Garron mockingly pressed a hand to his chest, as though wounded by her response. "Such coarse language, calling me a beast. I thought we were having a 'civil' chat?"

"Damn your notion of civility," said Kristen, heated enough in the moment to actually use coarse language, as was very much against her character.

"Ask me."

Kristen pinched her eyes shut. With colossal restraint she came to say, "Ask you...what?"

"Ask me why I have done this."

Her eyes slowly opened and she glared at him. "Merely say what you intend to say."

"Very well. Rob me of the chance to hear you ask. Oh, how I am injured!" Garron flashed a grin at his own theatrics, and then he said, "Regardless.

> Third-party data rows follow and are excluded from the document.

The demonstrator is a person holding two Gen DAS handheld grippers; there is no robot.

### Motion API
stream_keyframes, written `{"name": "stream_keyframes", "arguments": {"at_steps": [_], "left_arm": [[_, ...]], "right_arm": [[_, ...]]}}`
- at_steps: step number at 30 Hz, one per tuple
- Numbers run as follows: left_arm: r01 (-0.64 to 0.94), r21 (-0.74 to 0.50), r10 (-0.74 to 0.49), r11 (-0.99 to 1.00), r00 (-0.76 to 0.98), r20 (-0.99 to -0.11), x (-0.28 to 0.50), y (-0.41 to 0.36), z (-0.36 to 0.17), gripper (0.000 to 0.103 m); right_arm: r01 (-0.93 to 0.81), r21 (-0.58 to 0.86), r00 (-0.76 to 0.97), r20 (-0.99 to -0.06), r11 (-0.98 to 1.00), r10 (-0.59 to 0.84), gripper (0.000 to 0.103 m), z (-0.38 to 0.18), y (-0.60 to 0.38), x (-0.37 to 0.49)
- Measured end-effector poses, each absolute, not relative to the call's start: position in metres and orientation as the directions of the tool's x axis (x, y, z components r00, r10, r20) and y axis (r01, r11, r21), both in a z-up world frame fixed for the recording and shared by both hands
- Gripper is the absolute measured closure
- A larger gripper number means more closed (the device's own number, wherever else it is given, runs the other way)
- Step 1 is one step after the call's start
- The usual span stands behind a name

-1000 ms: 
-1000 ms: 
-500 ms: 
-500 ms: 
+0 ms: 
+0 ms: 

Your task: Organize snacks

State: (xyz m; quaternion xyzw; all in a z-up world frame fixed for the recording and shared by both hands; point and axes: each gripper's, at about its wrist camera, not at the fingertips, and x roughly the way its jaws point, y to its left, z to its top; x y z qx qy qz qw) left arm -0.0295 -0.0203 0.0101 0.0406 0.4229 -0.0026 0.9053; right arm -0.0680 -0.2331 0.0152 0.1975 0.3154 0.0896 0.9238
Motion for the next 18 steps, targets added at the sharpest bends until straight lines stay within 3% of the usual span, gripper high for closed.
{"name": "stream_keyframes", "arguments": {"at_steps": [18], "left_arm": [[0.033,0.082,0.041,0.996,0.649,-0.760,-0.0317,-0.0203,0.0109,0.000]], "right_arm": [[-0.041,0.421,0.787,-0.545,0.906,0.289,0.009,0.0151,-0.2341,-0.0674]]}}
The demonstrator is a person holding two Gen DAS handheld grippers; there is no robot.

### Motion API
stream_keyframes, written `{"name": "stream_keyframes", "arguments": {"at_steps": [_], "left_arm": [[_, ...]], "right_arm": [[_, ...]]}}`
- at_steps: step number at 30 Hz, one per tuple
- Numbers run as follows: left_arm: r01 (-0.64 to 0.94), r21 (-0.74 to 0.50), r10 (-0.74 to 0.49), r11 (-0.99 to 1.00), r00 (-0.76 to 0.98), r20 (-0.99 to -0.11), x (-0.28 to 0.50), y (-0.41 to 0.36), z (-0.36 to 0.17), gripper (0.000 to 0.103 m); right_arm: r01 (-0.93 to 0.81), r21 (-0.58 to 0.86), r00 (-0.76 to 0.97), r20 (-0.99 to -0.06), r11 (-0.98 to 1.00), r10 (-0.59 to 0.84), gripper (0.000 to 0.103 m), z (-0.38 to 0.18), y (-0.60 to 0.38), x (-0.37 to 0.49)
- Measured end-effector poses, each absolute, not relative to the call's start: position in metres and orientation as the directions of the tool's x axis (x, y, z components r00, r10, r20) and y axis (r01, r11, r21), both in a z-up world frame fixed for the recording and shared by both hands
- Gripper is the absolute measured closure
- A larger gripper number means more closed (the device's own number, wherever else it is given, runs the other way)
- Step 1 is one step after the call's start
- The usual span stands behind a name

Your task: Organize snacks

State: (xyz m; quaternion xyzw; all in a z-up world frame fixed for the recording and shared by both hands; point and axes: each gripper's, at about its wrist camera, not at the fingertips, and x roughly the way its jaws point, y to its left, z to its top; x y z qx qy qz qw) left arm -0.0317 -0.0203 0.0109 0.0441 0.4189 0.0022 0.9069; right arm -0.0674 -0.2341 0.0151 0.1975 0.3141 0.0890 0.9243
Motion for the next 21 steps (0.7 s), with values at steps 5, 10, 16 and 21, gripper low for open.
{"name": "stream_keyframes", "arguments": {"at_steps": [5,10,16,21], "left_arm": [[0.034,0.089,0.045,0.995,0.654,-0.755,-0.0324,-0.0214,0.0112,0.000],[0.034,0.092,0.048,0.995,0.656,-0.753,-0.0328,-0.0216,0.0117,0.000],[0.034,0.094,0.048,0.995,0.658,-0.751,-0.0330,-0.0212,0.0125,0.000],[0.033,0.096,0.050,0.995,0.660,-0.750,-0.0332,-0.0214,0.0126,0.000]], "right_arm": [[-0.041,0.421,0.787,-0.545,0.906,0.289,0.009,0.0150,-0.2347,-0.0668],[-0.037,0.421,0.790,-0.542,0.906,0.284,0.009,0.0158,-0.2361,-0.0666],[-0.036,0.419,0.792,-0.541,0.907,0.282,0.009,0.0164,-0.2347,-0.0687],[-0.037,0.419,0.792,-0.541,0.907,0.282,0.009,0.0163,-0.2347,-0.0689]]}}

It's quite simple, really. I brought you to war so you could die. I brought you to war so that you could prove yourself an utter embarrassment to House Pirian, and even to the country you love so much."

"Yet you have told me your design."

"But that's the fun part! That's! The fun! Part!" Garron thrust his arms out to his sides in a lavish display of power and grandeur. "What are you going to do, Kristen? Hm? Are you going to disobey your orders? Your lawful orders? KRESS! Please do! Now that would be a delightful spectacle, seeing you torn apart by the very Republic you love so dearly! And so, likely, you resign yourself to what you are bidden to do, and you go to this war. Now, Lady Kristen, this is when the paranoia sets in. Every situation you encounter, every enemy soldier, every so-called "ally" even, those very men and women ostensibly fighting at your side, you just won't know if I am standing behind them, if I have convinced or coerced or cajoled them into working my wishes and sealing your doom."

Kristen's porcelain hand curled into a fist, and yet for all the arcane, unnatural strength inherent in that artificial limb, she could here do nothing with it.

Garron, as if preternaturally sensing this, said with a low and quiet triumph, his gaze unbroken from hers, "I told you because you are helpless."